Adding a solution based on an answer
sendMessage :: String -> Config.KafkaP (Either KafkaError ())
sendMessage msg=do
getProperties <- producerProps
let
mkProducer = newProducer getProperties
--newProducer :: MonadIO m => ProducerProperties -> m (Either KafkaError KafkaProducer)
--mkProducer :: Config.KafkaP (Either KafkaError KafkaProducer)
clProducer (Left _) = return ()
clProducer (Right prod) = closeProducer prod
--closeProducer :: MonadIO m => KafkaProducer -> m ()
--clProducer :: Config.KafkaP (Either () ()) -- ??
runHandler (Left err) = return $ Left err
runHandler (Right prod) = messageSender prod msg
--messageSender :: KafkaProducer -> String -> Config.KafkaP (Either KafkaError ())
--runHandler :: Config.KafkaP (Either KafkaError ()) -- ??
Config.KafkaP $ bracket (Config.runK mkProducer) (Config.runK .clProducer) (Config.runK .runHandler)
If you were using the type ReaderT ProducerConfig IO a directly, there wouldn't be a problem, because the exceptions package provides an instance
MonadMask IO
That says you can use bracket with IO, and another instance
MonadMask m => MonadMask (ReaderT r m)
That says that if the base monad is an instance of MonadMask, then ReaderT over that monad is also an instance of MonadMask.
Notice that MonadMask is not a transformer that is part of the monad stack. Instead, it is a constraint that says "this monad stack supports masking / bracketing operations".
If you were using a type synonym like
type KafkaP a = ReaderT ProducerConfig IO a
there wouldn't be a problem either, because type synonyms don't create a new type, they just give an alias to an exiting one. One can still make use of all the existing typeclass instances for the type.
You mention in the comments that KafkaP is a newtype. A newtype is a cheap way of creating, well, a new type out of another. It's basically a constructor that holds a value of the original type.
And that's the problem. Because it is a new type, it doesn't share automatically all the typeclass instances of the old one. In fact, having different typeclass instances in newtypes is one of the main motivations for using newtypes!
What can be done? Well, supposing the newtype constructor is exported (sometimes they are hidden for purposes of encapsulation) you could unwrap the KafkaPs actions into ReaderT ProducerConfig IO a before sending them into bracket, and then re-wrap the result into KafkaP again. Some of the parameters are KafkaP-returning functions, so you'll probably need to throw in some function composition as well. Perhaps something like (assuming KafkaP is the name of the constructor, and runKafkaP the name of the corresponding accessor):
KafkaP $ bracket (runKafkaP mkProducer) (runKafkaP . clProducer) (runKafkaP . runHandler)
All this wrapping and unwrapping is tedious; sometimes using coerce from Data.Coerce can help.
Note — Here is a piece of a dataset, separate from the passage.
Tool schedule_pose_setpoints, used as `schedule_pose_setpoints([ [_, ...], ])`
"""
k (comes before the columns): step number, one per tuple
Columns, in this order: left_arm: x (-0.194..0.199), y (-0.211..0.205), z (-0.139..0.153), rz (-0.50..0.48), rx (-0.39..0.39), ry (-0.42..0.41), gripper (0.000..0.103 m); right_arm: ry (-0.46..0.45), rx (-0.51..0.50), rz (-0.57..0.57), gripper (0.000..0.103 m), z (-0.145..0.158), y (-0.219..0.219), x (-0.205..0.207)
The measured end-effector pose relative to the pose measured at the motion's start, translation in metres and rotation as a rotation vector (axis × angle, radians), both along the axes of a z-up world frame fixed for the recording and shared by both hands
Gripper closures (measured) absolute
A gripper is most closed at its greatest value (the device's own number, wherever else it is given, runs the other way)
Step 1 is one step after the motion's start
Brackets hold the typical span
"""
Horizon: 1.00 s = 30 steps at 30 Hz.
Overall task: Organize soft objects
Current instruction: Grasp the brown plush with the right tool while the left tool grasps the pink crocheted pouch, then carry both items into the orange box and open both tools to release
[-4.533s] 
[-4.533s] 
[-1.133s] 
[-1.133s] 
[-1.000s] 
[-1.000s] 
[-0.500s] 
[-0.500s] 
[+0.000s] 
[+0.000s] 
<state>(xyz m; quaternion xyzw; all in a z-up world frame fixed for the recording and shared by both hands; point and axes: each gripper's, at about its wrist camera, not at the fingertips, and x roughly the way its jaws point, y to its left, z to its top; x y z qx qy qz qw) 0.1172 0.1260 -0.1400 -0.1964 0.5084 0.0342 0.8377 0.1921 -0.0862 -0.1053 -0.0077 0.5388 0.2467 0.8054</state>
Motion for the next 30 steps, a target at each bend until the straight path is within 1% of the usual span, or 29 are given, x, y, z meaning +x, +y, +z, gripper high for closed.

But this only works when the newtype constructor is exported.
You might also think of defining your own MonadMask instance for KafkaP using the technique above. This can be done, but instances which are defined neither in the module that defines the typeclass nor in the module that defines the type are called orphan instances and are somewhat frowned upon.
Related
I have a function which returns a value wrapped in a Monad,
produceMessage :: MonadIO m => KafkaProducer -> ProducerRecord -> m (Maybe KafkaError)
And I have some code to call this function like so
err <- produceMessage prod message
return $ Right ()
The above code has been written by someone else, I am just trying to understand what is happening here. This is the rest of the function
messageSender :: KafkaProducer -> String -> Config.KafkaP (Either KafkaError ())
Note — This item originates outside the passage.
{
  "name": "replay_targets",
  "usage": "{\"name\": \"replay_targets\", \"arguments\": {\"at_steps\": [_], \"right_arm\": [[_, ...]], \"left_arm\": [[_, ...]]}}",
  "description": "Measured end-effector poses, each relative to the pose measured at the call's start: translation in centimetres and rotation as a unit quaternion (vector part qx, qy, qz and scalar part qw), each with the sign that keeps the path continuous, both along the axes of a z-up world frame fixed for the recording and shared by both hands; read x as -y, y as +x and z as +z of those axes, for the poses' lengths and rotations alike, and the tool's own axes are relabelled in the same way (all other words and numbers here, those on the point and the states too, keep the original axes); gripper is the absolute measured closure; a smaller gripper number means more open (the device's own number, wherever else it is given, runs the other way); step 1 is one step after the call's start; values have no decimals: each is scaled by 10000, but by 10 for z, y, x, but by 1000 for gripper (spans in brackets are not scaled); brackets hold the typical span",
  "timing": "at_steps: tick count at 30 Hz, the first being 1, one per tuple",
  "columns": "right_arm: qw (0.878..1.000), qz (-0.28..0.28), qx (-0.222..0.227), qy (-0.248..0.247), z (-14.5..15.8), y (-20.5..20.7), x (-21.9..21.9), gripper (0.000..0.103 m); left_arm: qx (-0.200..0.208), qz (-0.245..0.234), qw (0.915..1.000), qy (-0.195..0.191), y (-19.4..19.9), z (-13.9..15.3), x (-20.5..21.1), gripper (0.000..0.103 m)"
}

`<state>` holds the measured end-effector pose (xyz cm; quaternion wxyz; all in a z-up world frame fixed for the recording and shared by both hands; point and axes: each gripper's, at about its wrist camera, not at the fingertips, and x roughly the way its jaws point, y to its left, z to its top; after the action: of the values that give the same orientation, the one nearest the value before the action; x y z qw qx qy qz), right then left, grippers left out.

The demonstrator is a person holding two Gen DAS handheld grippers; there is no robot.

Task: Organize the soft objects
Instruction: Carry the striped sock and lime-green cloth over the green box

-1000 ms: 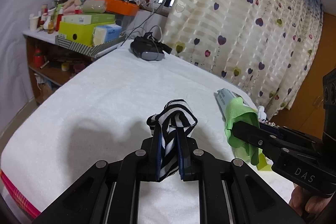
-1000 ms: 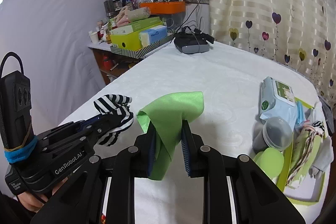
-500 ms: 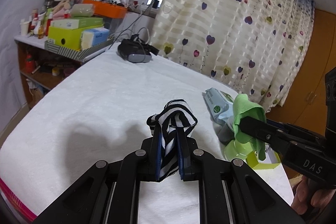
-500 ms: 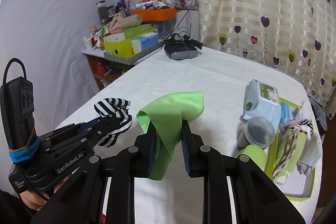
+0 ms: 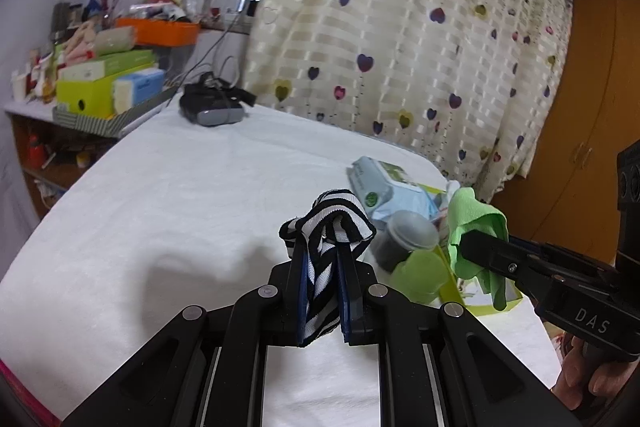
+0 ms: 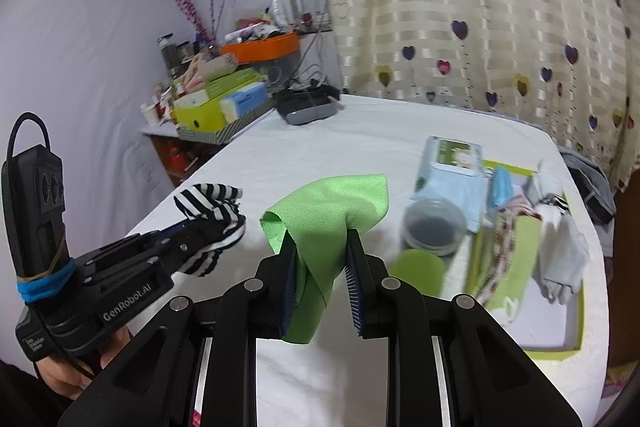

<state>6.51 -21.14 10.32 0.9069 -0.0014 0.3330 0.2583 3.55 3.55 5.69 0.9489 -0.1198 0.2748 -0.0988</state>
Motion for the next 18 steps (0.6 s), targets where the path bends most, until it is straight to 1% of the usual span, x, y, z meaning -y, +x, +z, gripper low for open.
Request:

messageSender prod msg = do
message <- mkMessage Nothing (Just $ pack msg)
err <- produceMessage prod message
--forM_ err print
return $ Right ()
I have three specific questions,
I am confused what does the type signature of produceMessage mean? The type constraint is MonadIO m, what does this mean?
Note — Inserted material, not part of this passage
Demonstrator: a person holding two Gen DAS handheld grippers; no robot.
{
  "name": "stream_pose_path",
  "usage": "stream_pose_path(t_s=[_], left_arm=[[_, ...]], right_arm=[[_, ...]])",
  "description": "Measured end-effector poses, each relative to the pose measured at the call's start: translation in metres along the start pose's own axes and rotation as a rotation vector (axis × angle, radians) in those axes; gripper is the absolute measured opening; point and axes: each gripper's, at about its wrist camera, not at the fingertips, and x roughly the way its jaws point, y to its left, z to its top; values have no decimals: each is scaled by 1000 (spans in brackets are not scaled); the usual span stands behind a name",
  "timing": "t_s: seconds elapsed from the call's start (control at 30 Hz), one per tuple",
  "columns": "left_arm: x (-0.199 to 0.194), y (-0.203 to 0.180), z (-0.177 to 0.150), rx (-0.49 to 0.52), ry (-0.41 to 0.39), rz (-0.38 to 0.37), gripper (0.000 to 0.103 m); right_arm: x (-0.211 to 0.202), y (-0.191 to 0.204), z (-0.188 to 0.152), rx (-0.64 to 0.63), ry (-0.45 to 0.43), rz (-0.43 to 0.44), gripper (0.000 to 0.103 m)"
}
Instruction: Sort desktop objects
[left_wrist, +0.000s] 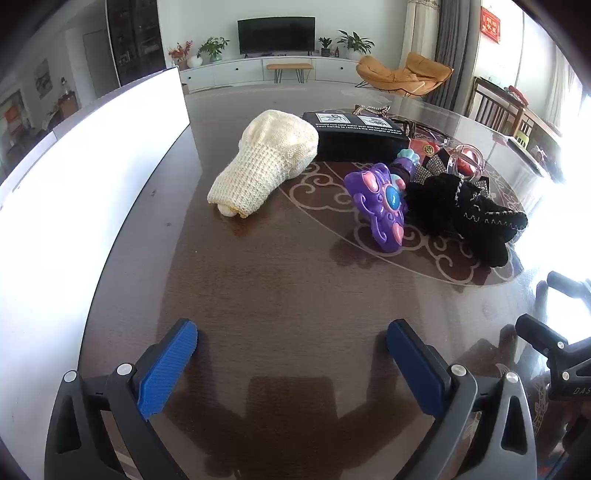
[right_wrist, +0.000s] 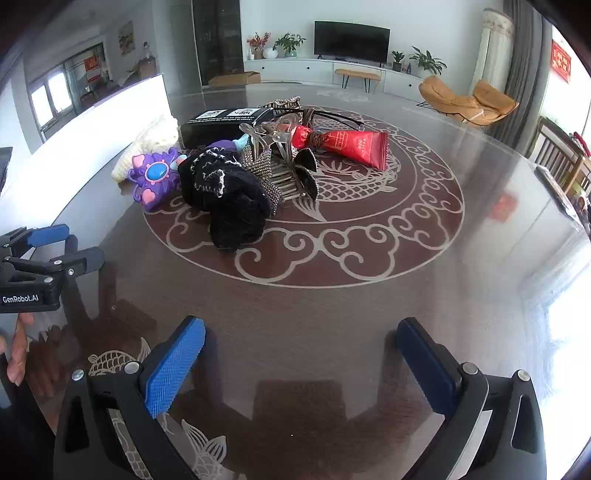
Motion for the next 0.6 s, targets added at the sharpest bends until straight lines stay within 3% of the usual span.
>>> stream_pose_path(t_s=[0.6], left_arm=[[2, 0, 2, 22, -10, -16, 103]], right_arm=[[-2, 1, -4, 12, -8, -5, 103]])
The return type is m (Maybe KafkaError), so this returns a Maybe value wrapped in which monad?
How does Right () come into picture here? In general I am really not
able to understand the last two lines of messageSender.
The type constraint means that the function can be used to return a value for any type m that has a MonadIO instance. Typically, that means IO itself or a monad stack built on top of IO.
The value returned by produceMessage is in part determined by the caller. Need an IO (Maybe KafkaError) value? You can get that, because IO has a MonadIO instance. Need a MyCustomMonadStack (Maybe KafkaError)? You can get that, if you define a MonadIO instance for MyCustomMonadStack.
Presumably, Config.KafkaP also has a MonadIO instance, based on how messageSender uses produceMessage.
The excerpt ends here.